The North Atlantic Treaty Organization, or NATO, is a defensive alliance made up of now 30 countries, covering almost a billion people on a voluntary basis. Member states “come together around shared values of democracy, freedom, openness, and a rules-based international order to make sure that countries can move forward together peacefully,” said Secretary of State Antony Blinken at NATO Headquarters in Brussels.

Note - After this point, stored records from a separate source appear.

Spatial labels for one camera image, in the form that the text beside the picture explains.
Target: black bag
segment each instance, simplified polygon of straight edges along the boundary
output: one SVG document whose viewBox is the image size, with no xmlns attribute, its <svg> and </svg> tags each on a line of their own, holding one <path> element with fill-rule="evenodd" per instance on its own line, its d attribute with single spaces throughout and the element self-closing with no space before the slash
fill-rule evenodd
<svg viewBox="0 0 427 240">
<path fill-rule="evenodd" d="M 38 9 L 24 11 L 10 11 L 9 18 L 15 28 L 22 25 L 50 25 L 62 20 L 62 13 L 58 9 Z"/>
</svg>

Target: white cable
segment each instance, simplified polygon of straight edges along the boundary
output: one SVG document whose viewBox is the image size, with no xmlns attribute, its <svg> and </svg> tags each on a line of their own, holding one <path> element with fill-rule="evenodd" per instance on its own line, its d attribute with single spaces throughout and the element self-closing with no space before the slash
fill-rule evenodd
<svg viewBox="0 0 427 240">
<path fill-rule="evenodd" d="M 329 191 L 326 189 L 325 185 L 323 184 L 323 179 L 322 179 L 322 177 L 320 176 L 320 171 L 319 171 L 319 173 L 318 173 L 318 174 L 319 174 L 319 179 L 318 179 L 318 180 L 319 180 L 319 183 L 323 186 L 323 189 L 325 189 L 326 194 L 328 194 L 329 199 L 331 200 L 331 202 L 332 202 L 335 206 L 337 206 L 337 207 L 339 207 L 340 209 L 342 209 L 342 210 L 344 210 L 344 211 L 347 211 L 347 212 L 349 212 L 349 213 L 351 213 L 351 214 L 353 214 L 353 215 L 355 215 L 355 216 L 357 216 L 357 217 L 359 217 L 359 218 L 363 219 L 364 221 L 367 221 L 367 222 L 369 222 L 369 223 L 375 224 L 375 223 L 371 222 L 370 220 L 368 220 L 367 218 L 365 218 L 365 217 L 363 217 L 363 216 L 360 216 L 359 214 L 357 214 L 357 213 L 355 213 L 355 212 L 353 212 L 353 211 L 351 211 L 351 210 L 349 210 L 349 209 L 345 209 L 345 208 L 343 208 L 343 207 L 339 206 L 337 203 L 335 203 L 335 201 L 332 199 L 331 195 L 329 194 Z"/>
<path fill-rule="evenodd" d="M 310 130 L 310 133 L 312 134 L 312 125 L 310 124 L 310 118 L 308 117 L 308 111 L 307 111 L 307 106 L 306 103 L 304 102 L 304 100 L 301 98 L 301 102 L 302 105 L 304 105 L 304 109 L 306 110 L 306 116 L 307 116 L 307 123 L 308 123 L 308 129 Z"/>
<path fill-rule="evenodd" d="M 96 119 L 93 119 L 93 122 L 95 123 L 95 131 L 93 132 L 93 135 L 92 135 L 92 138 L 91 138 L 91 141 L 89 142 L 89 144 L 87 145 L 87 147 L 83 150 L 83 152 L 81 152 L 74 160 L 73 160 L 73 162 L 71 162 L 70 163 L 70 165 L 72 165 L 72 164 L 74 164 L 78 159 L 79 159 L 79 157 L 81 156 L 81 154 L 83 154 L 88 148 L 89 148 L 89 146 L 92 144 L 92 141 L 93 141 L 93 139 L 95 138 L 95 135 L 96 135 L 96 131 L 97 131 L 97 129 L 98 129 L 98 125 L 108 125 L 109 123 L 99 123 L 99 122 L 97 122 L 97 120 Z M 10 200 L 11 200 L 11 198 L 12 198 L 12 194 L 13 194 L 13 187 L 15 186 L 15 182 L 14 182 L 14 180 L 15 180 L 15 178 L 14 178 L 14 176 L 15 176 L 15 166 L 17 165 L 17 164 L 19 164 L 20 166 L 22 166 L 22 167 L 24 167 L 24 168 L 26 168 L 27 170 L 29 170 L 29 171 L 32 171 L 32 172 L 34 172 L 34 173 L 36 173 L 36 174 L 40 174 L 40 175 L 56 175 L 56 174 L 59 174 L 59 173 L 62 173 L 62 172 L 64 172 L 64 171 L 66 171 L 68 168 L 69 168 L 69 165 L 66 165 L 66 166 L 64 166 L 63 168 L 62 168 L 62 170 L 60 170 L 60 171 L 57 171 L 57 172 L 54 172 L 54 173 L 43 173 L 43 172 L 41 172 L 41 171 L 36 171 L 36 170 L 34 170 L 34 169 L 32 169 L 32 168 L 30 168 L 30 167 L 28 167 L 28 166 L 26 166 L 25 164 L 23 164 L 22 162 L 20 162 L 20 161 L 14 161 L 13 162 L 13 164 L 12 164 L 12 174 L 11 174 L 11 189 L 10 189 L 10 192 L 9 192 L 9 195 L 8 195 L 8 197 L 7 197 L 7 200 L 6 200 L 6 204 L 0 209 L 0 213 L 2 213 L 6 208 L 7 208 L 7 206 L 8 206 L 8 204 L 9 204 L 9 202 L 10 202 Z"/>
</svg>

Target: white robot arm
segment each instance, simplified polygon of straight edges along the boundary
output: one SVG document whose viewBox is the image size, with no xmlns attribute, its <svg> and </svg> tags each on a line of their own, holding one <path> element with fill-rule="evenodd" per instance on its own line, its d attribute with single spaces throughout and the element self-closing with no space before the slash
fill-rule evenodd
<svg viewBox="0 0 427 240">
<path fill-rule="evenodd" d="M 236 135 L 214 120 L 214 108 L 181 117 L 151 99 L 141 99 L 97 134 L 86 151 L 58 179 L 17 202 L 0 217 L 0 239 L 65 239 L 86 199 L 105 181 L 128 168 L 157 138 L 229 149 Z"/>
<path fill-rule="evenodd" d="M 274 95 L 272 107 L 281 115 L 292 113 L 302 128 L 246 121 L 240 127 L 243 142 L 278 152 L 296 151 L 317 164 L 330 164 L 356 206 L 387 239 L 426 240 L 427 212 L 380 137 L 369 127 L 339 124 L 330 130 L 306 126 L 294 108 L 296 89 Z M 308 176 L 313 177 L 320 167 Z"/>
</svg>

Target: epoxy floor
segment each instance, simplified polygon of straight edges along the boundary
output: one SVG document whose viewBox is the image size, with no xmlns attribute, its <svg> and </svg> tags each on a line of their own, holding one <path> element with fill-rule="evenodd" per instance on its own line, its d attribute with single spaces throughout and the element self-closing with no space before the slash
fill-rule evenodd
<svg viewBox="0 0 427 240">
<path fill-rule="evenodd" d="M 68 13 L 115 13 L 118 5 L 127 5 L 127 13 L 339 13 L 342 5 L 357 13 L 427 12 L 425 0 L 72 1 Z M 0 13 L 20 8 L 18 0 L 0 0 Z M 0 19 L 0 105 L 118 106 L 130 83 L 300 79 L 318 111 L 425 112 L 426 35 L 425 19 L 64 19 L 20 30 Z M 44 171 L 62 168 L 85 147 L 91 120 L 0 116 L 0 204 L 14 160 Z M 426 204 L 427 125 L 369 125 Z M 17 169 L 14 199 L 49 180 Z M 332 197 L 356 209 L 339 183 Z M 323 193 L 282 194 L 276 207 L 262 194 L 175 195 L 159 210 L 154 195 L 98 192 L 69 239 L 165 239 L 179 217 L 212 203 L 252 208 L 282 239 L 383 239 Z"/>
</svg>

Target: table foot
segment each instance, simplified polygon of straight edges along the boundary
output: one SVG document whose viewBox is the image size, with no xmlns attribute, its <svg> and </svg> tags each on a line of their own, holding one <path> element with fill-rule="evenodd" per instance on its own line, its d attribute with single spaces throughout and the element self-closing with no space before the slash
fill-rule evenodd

The United States’ commitment to NATO remains strong. “We have a very broad agenda to make sure that this alliance is as effective over the next 75 years. . .as it’s been in its first 75 years,” emphasized Secretary Blinken:
“We’re determined to revitalize our alliances, to revitalize our partnerships, starting with NATO. . . .When we look at virtually all of the challenges that we face as a country and that are actually going to potentially affect the lives of our citizens, not a single one of them can be effectively dealt with by any one country acting alone, even the United States with all of the resources that we have. We have a profound interest, whether it is tackling some of the new challenges like climate, in the cyber realm, the rise of autocratic states and the challenges they pose – we have a profound interest in doing it together, doing it collectively, relying on collective security. And that’s what NATO is all about.
The mission now is to make sure that “we’re bringing NATO fully into this moment to meet the challenges of today, and that is exactly what the 2030 agenda is about,” said Secretary Blinken. “And we look very much forward to working on that with [NATO] Secretary General [Jens] Stoltenberg and with all of our partners here.”